The Fed is ready to update the Blue Dot projections that caused a minor stir (and a few gaffaws) and thus an immediate retreat by Fed officials. As Beckner writes today:
If anything, their forecasts seem likely to be a less optimistic than the ones contained in the FOMC's March Summary of Economic Projections, when the "central tendency" was for growth of 2.8% to 3.0% in 2014; 3.0% to 3.2% in 2015, and 2.5% to 3.0% in 2016.
Fed officials have not hidden their anxiety over the relative softness of housing, as well as the tentative pace of business investment.
Since the recession ended, GDP growth has averaged little more than 2%, leading to a growing suspicion the economy has settled into a subpar trend.
So, the May jobs data, which did not wildly differ from expectations or recent trends, seem unlikely to significantly alter the debate as the FOMC prepares for the mid-year Monetary Policy Report to Congress.
Some background- Beckner was the conduit during the Greenspan "1 man, 1 voice" period for the Fed. Connecting to the Fed Presidents, Beckner could "leak" info, usually bearish/hawkish, that could not find a platform under Greenspan. His tape bomb popularity led to the knighting of Greg Ip and then Jon Hilsenrath as the Chairman's mouthpiece.
The Blue Dot projections will most likely be adjusted softer, the downplaying of their significance was a mistake in our opinion. Better than FG, the blue dots helped lay the ground work for "why" instead of a single focus on "when." Data cluster variance, higher or lower, from the central tendency would provide valuable feedback loop to policy makers. As it stands now, Officials lean toward tamping down bond market participant pricing of policy traction.

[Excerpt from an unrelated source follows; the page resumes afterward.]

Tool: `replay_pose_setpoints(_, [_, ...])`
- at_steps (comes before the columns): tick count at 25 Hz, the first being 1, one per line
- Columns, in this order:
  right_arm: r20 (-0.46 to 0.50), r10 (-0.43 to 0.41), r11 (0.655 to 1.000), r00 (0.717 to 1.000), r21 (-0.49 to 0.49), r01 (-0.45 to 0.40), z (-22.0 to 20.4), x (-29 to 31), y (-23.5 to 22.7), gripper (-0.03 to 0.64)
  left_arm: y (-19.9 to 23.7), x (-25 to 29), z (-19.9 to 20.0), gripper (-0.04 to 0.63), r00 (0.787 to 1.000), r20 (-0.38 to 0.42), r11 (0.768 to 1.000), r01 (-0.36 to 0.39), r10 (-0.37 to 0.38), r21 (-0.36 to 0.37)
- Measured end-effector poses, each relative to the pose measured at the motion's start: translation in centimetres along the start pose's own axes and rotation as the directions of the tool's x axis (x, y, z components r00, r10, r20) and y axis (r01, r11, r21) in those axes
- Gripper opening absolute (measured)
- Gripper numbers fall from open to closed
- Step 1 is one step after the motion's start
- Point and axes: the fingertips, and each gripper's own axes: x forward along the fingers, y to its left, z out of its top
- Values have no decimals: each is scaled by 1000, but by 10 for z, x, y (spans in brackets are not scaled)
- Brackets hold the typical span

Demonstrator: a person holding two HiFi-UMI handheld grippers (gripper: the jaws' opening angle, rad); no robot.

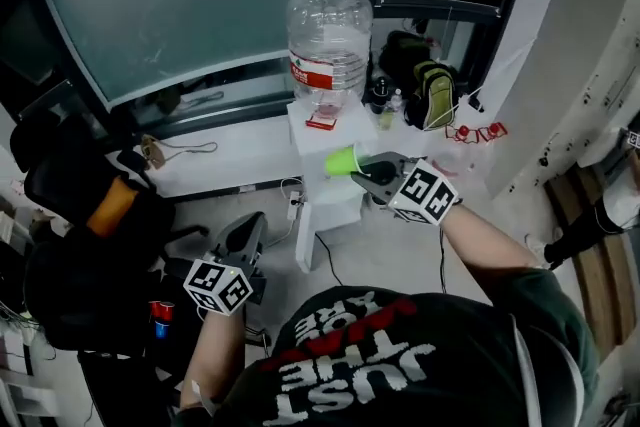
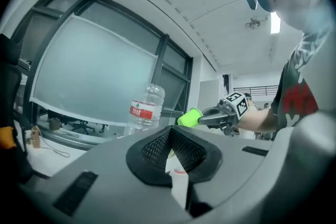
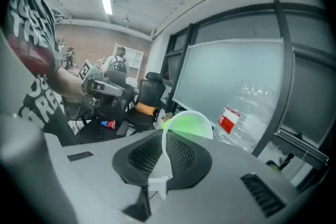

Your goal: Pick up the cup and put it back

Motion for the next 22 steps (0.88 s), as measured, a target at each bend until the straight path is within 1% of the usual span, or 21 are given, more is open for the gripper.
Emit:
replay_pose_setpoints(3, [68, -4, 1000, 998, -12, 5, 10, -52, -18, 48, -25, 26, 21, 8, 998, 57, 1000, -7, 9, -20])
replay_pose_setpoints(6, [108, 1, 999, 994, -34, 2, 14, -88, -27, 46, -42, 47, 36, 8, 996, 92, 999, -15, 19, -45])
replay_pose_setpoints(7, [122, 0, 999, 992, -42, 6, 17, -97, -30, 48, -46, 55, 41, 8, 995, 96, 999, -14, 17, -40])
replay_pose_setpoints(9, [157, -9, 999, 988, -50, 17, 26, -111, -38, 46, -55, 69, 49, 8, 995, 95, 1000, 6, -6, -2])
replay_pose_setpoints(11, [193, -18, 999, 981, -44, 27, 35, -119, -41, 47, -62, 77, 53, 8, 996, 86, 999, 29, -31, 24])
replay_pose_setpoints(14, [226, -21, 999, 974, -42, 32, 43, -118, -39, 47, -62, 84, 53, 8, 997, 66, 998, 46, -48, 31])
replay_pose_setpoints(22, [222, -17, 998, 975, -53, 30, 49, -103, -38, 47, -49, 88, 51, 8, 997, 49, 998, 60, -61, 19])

Clearly, the Taper Tantrum a year ago startled the Fed and cast a chill on housing only Idina Menzel could love. The Yellen Fed operates under 2 characteristics we find disturbing.
1) Markets are not to be trusted.
2) A new lower STRUCTURAL (where have I heard this story before?) path to US growth is upon us.
My take is #1 is foolishness and #2 is unacceptable when breaking a structural trap is possible.